Even apart from Trump, the American public has long shown a desire to break with “normal” politics in ways large and small. It means the voters of Alaska can send a write-in candidate to the Senate, as Lisa Murkowski proved after she lost a GOP primary. It means the voters of Minnesota can elect ex-wrestler Jesse Ventura as governor on a third party. It means the voters of California can — for the first time ever — recall a sitting governor and put an ex-body builder-turned-actor named Arnold Schwarzenegger in his place.

It’s that realization that accounts for Trump’s presidency in the first place — a bizarre version of the slogan “Yes we can!” made famous by another noted “change” candidate. In 2016, Trump voters said yes we can put a candidate with no experience and no traditional qualifications into the Oval Office; yes we can ignore the warnings of the mainstream press; yes we can vote for change more radical than any in our history.

In 2024, however, Trump’s claim of change is much harder to come by. For one thing, voters are being asked for a restoration; Trump’s already been in the White House before. For another, Trump seems incapable of putting aside his 2020 defeat; he persists in relitigating his false election theft claims, even to the point of assailing the hugely popular Republican governor of Georgia. Whatever else that is, it is not change.

Now look at what happened on the other side. For a year or more, Democrats have been facing the dim prospect of keeping a historically old, historically unpopular incumbent in the White House. Resignation and hopelessness were Joe Biden’s real running mates. Then with that debate performance, it became clear to the most significant forces in the party that Biden simply could not win in November. Amid a rising pressure campaign and worsening polls, the president yielded and stepped down from his reelection bid.

It was as if the Democratic Party had rediscovered a power that it had never used, maybe never even been aware of; far from being a “coup,” it was the execution of the essential task of a political party: The use of formal and informal power to protect itself from political disaster.

Within a matter of two weeks, voters now faced a reality that had previously seemed impossible: “You don’t want to vote for Biden or Trump? Now you don’t have to! You want change? Here she is!” The flood of money, volunteers and crowds toward Harris testifies to the power of that sentiment.

Harris and her fledgling campaign also seem well aware of the changed dynamic of the race as well as how powerful it can be to signal forward progress: “We’re not going back” has quickly become a mantra for Harris on the trail, with the audience chanting it in response. It’s a way to talk not just about the attack on abortion rights but so much else about the Trump era and the failures of the past.

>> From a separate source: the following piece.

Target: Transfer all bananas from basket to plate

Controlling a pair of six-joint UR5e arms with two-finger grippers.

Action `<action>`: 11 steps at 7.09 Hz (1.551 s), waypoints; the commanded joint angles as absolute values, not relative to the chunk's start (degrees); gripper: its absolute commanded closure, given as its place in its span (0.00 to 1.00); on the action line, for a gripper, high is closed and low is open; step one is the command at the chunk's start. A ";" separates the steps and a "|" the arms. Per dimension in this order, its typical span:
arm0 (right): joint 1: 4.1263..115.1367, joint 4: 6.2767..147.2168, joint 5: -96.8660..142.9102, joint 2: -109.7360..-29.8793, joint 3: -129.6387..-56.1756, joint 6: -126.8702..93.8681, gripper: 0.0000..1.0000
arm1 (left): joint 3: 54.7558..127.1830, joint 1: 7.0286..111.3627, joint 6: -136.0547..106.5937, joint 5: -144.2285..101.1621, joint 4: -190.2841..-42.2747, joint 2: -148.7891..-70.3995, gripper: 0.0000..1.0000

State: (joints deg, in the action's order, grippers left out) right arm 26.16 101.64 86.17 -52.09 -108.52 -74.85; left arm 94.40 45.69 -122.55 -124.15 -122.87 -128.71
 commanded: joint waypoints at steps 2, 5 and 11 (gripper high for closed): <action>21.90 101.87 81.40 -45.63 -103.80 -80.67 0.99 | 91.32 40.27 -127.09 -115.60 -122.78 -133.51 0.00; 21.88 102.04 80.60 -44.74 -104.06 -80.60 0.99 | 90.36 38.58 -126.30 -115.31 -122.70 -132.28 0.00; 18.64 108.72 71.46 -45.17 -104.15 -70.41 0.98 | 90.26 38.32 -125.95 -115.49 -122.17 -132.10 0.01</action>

A cautionary note: We don’t know the half-life of these sentiments. The Republicans will have a billion dollars or so to remind voters that Harris is still the second-highest official in the Biden administration and to argue that she bears responsibility for the wide dissatisfaction on issues like immigration and inflation. Maybe Trump will discover an instinct for self-preservation and stop his temper tantrums on the stump. Maybe events will conspire to weaken the administration in its last months.

But for now, at least, we should appreciate that the vice president’s emergence as the candidate of change is just another way in which this campaign is like watching a Steph Curry half-court shot or a Willie Mays over-the-shoulder catch: “I see it, but I don’t believe it.”